- [AIM OF THE EXERCISE]: Find all lines below containing the string "degrees" and return them.
↓
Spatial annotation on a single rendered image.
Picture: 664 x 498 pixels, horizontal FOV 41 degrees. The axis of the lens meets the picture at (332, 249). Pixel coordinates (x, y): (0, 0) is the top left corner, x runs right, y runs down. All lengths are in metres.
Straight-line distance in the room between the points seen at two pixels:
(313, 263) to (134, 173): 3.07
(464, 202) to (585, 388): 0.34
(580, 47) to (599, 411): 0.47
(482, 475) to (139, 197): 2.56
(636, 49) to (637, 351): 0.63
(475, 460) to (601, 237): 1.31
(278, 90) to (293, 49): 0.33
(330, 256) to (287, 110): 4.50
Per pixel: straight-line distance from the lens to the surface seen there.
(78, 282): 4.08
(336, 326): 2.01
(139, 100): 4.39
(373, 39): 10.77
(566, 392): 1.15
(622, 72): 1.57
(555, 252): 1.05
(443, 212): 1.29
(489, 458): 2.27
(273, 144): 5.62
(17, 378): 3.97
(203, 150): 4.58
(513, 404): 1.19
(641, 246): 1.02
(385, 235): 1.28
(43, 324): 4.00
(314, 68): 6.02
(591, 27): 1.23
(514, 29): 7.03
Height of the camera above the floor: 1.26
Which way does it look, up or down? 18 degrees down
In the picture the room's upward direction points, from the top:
↑
- [ANSWER TO THE PROBLEM]:
Picture: 664 x 498 pixels, horizontal FOV 41 degrees. The axis of the lens meets the picture at (332, 249). Pixel coordinates (x, y): (0, 0) is the top left corner, x runs right, y runs down. All lengths are in metres.
Which way does it look, up or down? 18 degrees down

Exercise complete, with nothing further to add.